Of course, this appears to affect just those seven per cent of children going to fee-paying schools.
In Wyre Forest we have three fee-paying schools in Winterfold, Heathfield and a faith school.
According to the Independent Schools Council, around a third of paying parents couldn’t care less what the fees are, a third make some sacrifices and a third make extensive savings to send their kids to private schools.
But, remember, many kids with SEND (Special Educational Needs and Disabilities) issues go privately.
Children of serving armed forces and diplomatic personnel are helped to support an undisrupted education.
These schools provide employment for not just teachers but ground staff, maintenance, cleaning and catering staff. And they are supplied by local businesses.

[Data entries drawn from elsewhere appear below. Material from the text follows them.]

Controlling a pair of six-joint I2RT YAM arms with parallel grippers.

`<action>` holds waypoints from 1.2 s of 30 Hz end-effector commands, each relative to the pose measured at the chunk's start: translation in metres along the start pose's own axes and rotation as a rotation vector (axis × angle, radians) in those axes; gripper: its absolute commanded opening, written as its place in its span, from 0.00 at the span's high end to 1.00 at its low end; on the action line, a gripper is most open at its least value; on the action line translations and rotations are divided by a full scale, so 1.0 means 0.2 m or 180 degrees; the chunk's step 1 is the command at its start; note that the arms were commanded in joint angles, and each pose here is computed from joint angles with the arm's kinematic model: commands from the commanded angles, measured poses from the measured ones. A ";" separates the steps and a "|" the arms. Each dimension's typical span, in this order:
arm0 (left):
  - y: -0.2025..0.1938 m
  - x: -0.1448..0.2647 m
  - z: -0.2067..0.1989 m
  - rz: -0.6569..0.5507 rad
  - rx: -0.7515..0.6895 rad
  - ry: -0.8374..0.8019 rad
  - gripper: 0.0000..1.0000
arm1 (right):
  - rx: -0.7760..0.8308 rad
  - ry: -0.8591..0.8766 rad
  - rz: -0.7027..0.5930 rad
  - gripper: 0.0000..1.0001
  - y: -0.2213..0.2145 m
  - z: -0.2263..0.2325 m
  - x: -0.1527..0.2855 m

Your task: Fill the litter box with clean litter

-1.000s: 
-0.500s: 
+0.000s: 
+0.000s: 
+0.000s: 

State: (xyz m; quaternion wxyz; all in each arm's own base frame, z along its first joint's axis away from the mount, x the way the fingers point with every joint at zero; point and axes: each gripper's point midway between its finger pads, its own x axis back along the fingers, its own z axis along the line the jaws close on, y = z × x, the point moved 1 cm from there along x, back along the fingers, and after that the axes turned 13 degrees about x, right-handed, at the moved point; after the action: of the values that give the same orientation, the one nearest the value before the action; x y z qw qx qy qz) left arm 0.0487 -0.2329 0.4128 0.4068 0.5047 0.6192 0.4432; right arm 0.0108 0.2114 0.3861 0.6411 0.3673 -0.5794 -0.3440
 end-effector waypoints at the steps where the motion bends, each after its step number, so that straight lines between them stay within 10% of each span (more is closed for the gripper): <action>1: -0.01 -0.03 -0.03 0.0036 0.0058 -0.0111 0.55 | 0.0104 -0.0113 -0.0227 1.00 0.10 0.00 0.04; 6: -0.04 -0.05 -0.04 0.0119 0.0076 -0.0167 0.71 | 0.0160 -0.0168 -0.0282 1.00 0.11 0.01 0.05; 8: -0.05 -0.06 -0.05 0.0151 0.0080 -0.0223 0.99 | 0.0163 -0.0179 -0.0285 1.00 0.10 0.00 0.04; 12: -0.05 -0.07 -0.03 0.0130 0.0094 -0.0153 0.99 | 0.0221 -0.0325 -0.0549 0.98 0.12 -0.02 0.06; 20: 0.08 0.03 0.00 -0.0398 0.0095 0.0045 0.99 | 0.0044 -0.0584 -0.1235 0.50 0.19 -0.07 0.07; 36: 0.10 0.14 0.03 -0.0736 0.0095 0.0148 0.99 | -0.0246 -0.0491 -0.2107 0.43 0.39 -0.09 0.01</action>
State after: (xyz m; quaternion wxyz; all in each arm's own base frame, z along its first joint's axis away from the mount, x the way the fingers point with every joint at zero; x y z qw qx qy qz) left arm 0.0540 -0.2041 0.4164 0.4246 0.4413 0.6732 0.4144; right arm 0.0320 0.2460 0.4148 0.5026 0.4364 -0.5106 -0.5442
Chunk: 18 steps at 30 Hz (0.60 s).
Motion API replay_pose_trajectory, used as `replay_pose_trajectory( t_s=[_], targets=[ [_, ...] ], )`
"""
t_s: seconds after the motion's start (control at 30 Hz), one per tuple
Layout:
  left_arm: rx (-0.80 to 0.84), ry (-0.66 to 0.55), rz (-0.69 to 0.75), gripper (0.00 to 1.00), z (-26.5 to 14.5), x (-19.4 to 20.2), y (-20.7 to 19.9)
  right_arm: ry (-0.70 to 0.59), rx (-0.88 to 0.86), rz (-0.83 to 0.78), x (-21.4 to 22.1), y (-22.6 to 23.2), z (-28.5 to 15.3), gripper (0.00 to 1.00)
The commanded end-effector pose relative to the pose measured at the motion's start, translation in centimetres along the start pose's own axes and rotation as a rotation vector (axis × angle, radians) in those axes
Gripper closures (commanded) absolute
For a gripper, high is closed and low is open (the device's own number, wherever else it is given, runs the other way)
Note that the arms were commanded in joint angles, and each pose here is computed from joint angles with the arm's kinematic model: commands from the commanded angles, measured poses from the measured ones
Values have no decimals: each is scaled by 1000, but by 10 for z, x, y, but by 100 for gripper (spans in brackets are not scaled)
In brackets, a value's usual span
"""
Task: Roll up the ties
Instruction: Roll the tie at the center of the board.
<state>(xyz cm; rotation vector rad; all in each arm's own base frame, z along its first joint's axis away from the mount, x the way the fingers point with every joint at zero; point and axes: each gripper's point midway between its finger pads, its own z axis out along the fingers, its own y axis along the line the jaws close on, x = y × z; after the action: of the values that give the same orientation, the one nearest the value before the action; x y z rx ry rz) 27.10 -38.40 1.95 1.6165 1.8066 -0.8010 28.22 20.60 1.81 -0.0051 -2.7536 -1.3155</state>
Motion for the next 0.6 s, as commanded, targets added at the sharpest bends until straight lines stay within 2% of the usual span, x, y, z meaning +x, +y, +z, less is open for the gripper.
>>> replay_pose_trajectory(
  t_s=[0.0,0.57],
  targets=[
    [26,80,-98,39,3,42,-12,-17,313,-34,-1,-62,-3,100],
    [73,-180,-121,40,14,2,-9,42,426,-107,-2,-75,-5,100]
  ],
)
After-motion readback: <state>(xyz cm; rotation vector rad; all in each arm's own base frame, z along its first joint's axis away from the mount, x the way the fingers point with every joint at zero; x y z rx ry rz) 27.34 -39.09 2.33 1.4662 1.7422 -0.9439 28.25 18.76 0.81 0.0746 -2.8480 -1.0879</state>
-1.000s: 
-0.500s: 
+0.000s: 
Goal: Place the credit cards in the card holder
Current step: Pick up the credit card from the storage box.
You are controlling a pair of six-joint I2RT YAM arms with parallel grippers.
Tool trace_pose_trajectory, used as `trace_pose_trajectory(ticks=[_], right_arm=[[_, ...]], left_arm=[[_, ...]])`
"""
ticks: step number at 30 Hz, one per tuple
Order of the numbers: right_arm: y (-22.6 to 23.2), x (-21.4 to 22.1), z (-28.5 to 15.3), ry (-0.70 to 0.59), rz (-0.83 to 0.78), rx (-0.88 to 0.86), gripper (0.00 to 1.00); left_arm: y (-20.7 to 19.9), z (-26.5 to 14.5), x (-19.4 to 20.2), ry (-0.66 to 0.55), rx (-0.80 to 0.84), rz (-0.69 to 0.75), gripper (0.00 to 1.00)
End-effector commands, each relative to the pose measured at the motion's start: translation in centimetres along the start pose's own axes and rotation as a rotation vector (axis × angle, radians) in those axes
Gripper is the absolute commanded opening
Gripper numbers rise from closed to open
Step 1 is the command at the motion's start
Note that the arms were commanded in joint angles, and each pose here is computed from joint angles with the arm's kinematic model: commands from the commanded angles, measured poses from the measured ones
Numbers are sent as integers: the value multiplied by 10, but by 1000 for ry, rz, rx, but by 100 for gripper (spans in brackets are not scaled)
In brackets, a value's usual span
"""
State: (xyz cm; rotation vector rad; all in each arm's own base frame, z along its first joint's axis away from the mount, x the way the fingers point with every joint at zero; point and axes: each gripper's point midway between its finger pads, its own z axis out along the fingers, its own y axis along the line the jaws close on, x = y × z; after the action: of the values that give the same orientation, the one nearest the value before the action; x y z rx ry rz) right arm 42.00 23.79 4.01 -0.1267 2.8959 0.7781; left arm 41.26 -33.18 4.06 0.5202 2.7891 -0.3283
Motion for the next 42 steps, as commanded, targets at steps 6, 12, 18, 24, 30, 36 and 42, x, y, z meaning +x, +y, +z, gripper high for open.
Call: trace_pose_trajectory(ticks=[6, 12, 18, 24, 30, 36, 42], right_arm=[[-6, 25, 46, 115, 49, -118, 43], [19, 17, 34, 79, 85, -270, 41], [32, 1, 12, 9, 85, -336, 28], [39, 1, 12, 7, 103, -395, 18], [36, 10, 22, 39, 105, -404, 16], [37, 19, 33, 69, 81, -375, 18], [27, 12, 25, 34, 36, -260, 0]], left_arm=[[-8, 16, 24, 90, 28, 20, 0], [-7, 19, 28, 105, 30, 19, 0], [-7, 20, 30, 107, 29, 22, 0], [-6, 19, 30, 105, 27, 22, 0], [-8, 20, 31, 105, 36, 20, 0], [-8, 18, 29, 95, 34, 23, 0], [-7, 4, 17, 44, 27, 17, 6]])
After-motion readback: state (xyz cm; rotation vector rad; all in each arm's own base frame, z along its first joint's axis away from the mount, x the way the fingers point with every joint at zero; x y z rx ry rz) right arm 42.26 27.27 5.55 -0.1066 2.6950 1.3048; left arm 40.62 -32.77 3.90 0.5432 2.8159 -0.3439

Hit these schools by making it unaffordable for a third of their parents and the local economy suffers while the children of displaced children will take local state school places.
But that is an old argument, even if still important. What is more worrying is the wider implications.
It has long been a convention that education is a protected right guaranteed not to be taxed.
This was enforced by the EU but Labour now sees it as an opportunity to raise revenues.
However, the drafting of the guidance is worrying.
A school with children above five years of age is eligible to be charged VAT.
So if your child is in a fee-paying nursery and one of their classmates has a fifth birthday the whole school becomes liable for VAT on the fees.
And there is another far bigger group that is at risk.
Remove the convention not to charge VAT on education and every student at every university in England may see a 20 per cent hike in their fees. The same for pupils receiving extra tuition.
This is far more than simply red meat to the left wing. This policy will hit many more people than just the parents of Etonians.